■ **Your assignment**
Reproduce the data below line by line, from its first line to the line with "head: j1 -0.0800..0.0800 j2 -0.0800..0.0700", both included, and nothing past that point.

■ **Source data**
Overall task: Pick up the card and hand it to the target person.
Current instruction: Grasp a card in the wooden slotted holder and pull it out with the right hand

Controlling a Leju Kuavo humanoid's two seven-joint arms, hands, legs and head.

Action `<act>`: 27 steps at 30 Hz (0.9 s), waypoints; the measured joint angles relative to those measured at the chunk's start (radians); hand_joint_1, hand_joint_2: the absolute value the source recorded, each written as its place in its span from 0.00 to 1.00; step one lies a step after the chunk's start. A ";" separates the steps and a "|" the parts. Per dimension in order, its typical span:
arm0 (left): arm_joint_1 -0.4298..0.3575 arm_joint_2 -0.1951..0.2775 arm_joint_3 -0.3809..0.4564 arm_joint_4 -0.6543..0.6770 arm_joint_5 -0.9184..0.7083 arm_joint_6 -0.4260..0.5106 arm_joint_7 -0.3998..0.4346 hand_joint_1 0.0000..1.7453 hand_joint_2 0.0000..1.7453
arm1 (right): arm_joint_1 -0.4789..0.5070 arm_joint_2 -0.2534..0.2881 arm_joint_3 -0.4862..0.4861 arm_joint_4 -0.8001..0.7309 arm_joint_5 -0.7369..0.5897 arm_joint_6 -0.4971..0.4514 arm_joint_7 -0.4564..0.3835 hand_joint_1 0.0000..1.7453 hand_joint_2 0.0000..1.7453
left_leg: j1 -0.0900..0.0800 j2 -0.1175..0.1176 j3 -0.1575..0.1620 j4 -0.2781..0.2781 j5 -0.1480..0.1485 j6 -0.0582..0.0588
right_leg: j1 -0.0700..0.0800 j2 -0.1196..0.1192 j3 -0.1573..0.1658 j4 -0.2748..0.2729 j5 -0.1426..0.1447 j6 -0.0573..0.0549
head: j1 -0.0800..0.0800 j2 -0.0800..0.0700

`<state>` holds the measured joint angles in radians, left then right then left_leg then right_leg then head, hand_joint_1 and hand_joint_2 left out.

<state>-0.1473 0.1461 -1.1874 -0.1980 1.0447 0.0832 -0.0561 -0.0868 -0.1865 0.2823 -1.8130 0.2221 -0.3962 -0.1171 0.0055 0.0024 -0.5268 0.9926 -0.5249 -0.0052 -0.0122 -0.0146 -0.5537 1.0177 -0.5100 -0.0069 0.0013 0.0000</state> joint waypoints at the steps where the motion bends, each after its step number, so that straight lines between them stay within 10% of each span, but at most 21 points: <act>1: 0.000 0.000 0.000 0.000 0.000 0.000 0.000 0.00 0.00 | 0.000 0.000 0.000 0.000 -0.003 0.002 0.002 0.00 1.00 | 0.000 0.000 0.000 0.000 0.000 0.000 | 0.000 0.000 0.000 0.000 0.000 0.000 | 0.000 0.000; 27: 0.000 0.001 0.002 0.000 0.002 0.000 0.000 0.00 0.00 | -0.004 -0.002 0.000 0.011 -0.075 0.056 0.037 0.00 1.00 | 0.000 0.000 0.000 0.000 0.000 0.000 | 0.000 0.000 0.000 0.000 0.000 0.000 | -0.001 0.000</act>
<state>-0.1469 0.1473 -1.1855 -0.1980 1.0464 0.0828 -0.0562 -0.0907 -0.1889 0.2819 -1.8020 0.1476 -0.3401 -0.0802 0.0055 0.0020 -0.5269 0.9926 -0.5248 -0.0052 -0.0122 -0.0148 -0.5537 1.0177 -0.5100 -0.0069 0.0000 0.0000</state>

■ **Answer for the task**
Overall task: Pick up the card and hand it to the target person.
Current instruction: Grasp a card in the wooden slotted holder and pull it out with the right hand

Controlling a Leju Kuavo humanoid's two seven-joint arms, hands, legs and head.

Action `<act>`: 27 steps at 30 Hz (0.9 s), waypoints; the measured joint angles relative to those measured at the chunk's start (radians); hand_joint_1, hand_joint_2: the absolute value the source recorded, each written as its place in its span from 0.00 to 1.00; step one lies a step after the chunk's start. A ";" separates the steps and a "|" the parts. Per dimension in order, its typical span:
arm0 (left): arm_joint_1 -0.4298..0.3575 arm_joint_2 -0.1951..0.2775 arm_joint_3 -0.3809..0.4564 arm_joint_4 -0.6543..0.6770 arm_joint_5 -0.9184..0.7083 arm_joint_6 -0.4260..0.5106 arm_joint_7 -0.3998..0.4346 hand_joint_1 0.0000..1.7453 hand_joint_2 0.0000..1.7453
arm1 (right): arm_joint_1 -0.4789..0.5070 arm_joint_2 -0.2534..0.2881 arm_joint_3 -0.4862..0.4861 arm_joint_4 -0.8001..0.7309 arm_joint_5 -0.7369..0.5897 arm_joint_6 -0.4971..0.4514 arm_joint_7 -0.4564..0.3835 hand_joint_1 0.0000..1.7453 hand_joint_2 0.0000..1.7453
left_leg: j1 -0.0900..0.0800 j2 -0.1175..0.1176 j3 -0.1575..0.1620 j4 -0.2781..0.2781 j5 -0.1480..0.1485 j6 -0.0582..0.0588
right_leg: j1 -0.0700..0.0800 j2 -0.1196..0.1192 j3 -0.1573..0.1658 j4 -0.2748..0.2729 j5 -0.1426..0.1447 j6 -0.0573..0.0549
head: j1 -0.0800..0.0800 j2 -0.0800..0.0700

No more work is needed on this answer.